Re: PROBLEM: kernel crashes when running xfsdump since ~6.4

From: Baoquan He
Date: Fri Jun 21 2024 - 10:03:27 EST


On 06/21/24 at 11:44am, Uladzislau Rezki wrote:
> On Fri, Jun 21, 2024 at 03:07:16PM +0800, Baoquan He wrote:
> > On 06/21/24 at 11:30am, Hailong Liu wrote:
> > > On Thu, 20. Jun 14:02, Nick Bowler wrote:
> > > > On 2024-06-20 02:19, Nick Bowler wrote:
......
> > diff --git a/mm/vmalloc.c b/mm/vmalloc.c
> > index be2dd281ea76..18e87cafbaf2 100644
> > --- a/mm/vmalloc.c
> > +++ b/mm/vmalloc.c
> > @@ -2542,7 +2542,7 @@ static DEFINE_PER_CPU(struct vmap_block_queue, vmap_block_queue);
> > static struct xarray *
> > addr_to_vb_xa(unsigned long addr)
> > {
> > - int index = (addr / VMAP_BLOCK_SIZE) % num_possible_cpus();
> > + int index = (addr / VMAP_BLOCK_SIZE) % nr_cpu_ids;
> >
> > return &per_cpu(vmap_block_queue, index).vmap_blocks;
> > }
> >
> The problem i see is about not-initializing of the:
> <snip>
> for_each_possible_cpu(i) {
> struct vmap_block_queue *vbq;
> struct vfree_deferred *p;
>
> vbq = &per_cpu(vmap_block_queue, i);
> spin_lock_init(&vbq->lock);
> INIT_LIST_HEAD(&vbq->free);
> p = &per_cpu(vfree_deferred, i);
> init_llist_head(&p->list);
> INIT_WORK(&p->wq, delayed_vfree_work);
> xa_init(&vbq->vmap_blocks);
> }
> <snip>
>
> correctly or fully. It is my bad i did not think that CPUs in a possible mask
> can be non sequential :-/
>
> nr_cpu_ids - is not the max possible CPU. For example, in Nick case,
> when he has two CPUs, num_possible_cpus() and nr_cpu_ids are the same.

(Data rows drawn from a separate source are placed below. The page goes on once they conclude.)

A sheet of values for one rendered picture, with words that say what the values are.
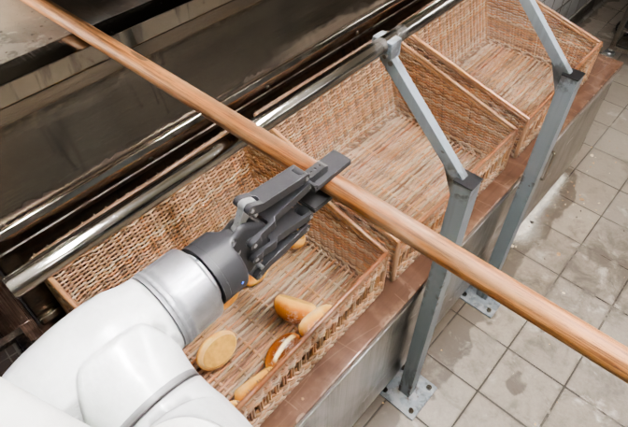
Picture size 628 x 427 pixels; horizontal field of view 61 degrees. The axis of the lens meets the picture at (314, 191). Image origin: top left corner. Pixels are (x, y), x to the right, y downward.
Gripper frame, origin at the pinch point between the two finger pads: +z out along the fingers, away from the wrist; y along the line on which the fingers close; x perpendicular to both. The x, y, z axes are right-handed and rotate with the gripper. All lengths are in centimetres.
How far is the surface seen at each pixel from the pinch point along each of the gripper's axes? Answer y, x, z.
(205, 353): 55, -21, -13
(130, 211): 2.7, -16.4, -18.8
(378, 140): 60, -38, 71
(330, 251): 59, -21, 28
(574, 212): 119, 12, 147
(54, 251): 2.3, -17.2, -28.7
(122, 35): 2, -54, 5
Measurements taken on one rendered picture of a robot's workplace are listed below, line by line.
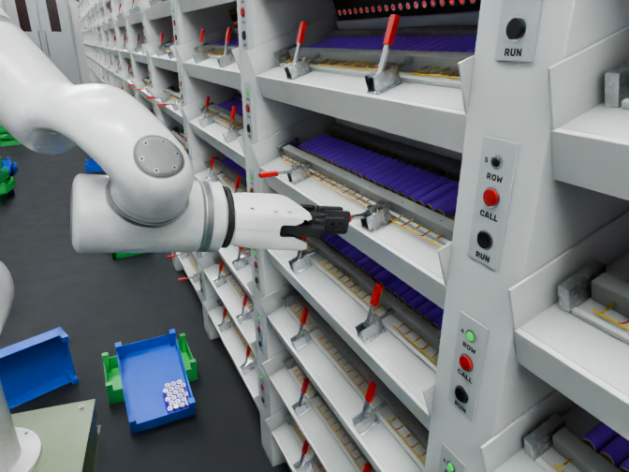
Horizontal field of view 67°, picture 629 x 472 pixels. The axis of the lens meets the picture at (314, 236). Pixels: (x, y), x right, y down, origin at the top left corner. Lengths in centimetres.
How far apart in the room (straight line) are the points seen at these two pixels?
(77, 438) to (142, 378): 64
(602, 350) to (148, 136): 45
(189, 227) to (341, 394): 53
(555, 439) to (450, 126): 35
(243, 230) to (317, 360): 53
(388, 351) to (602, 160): 44
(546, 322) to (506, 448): 17
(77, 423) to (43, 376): 80
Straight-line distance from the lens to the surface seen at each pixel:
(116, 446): 169
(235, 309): 158
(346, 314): 83
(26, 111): 57
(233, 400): 174
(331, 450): 111
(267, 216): 55
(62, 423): 124
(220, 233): 55
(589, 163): 42
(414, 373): 71
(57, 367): 200
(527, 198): 45
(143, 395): 176
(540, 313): 51
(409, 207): 66
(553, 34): 43
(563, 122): 44
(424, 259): 60
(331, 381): 98
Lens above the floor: 114
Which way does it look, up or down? 22 degrees down
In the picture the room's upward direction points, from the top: straight up
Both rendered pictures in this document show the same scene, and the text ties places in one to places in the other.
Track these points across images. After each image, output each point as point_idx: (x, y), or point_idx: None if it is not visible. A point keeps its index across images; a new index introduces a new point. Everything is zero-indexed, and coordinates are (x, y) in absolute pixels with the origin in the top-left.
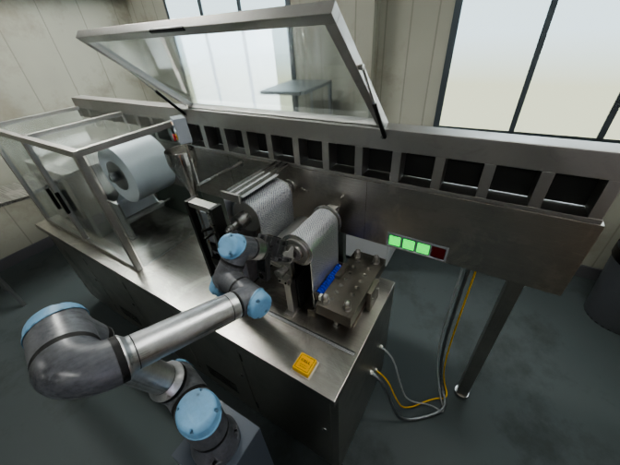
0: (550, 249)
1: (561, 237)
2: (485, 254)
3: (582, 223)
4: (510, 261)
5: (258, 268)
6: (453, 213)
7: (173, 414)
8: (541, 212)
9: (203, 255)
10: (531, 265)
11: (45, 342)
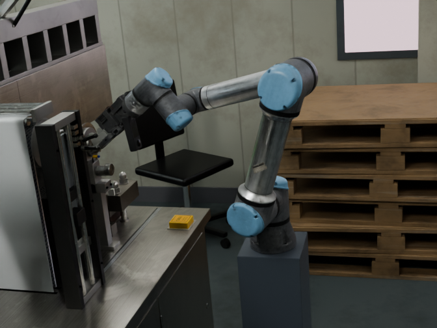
0: (99, 74)
1: (99, 62)
2: (86, 102)
3: (100, 47)
4: (93, 98)
5: (134, 135)
6: (65, 77)
7: (277, 198)
8: (88, 49)
9: (68, 223)
10: (99, 93)
11: (296, 58)
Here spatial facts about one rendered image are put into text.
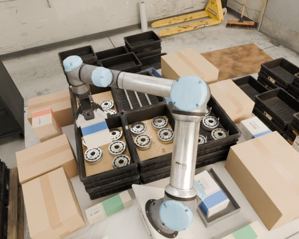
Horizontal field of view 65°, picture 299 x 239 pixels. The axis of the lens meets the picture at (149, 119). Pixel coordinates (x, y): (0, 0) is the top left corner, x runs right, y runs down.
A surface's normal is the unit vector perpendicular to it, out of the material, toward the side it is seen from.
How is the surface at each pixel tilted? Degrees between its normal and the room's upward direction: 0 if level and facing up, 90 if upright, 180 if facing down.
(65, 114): 90
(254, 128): 0
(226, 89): 0
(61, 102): 0
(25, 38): 90
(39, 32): 90
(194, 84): 45
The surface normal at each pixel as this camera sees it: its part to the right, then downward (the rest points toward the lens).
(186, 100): -0.34, -0.05
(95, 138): 0.37, 0.65
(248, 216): -0.06, -0.70
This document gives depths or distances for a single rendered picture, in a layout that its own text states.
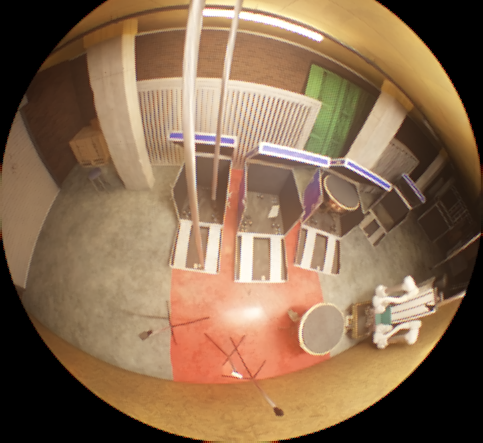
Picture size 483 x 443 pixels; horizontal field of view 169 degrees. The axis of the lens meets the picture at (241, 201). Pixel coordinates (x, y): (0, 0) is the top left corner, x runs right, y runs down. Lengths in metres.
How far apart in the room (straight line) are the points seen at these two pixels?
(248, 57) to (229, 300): 4.87
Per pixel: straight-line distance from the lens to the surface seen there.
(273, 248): 2.88
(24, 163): 5.07
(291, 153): 1.82
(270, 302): 2.80
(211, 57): 4.30
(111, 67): 2.73
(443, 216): 8.97
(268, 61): 4.38
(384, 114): 3.55
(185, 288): 2.69
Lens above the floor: 2.64
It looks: 51 degrees down
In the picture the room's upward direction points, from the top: 15 degrees clockwise
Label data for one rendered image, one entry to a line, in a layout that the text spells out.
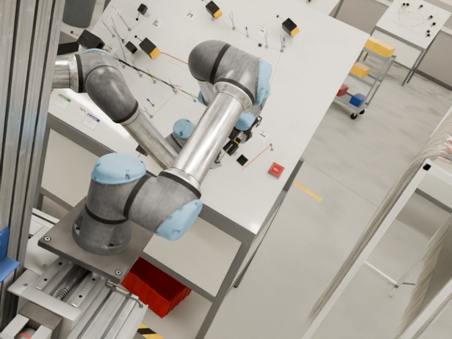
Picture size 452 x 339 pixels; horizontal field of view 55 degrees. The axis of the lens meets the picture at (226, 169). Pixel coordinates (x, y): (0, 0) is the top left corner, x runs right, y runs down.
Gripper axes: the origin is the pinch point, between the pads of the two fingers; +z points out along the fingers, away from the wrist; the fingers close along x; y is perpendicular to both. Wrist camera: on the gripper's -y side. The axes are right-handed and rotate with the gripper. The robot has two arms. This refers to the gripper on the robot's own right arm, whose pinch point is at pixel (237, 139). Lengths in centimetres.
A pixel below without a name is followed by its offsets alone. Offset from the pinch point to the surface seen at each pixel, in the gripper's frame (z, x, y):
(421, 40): 450, 42, 756
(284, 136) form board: -0.2, -12.2, 17.3
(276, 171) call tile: 2.5, -21.1, 3.0
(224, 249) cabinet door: 34, -26, -27
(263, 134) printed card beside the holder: 2.1, -5.0, 12.1
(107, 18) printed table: 6, 91, 4
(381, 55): 253, 36, 405
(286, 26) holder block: -23, 19, 45

I checked the generic version of setup_nr_cpu_ids(), from codes, they
are different with my understanding.

kernel/smp.c
void __init setup_nr_cpu_ids(void)
{
set_nr_cpu_ids(find_last_bit(cpumask_bits(cpu_possible_mask), NR_CPUS) + 1);
}

include/linux/cpumask.h:
#define num_possible_cpus() cpumask_weight(cpu_possible_mask)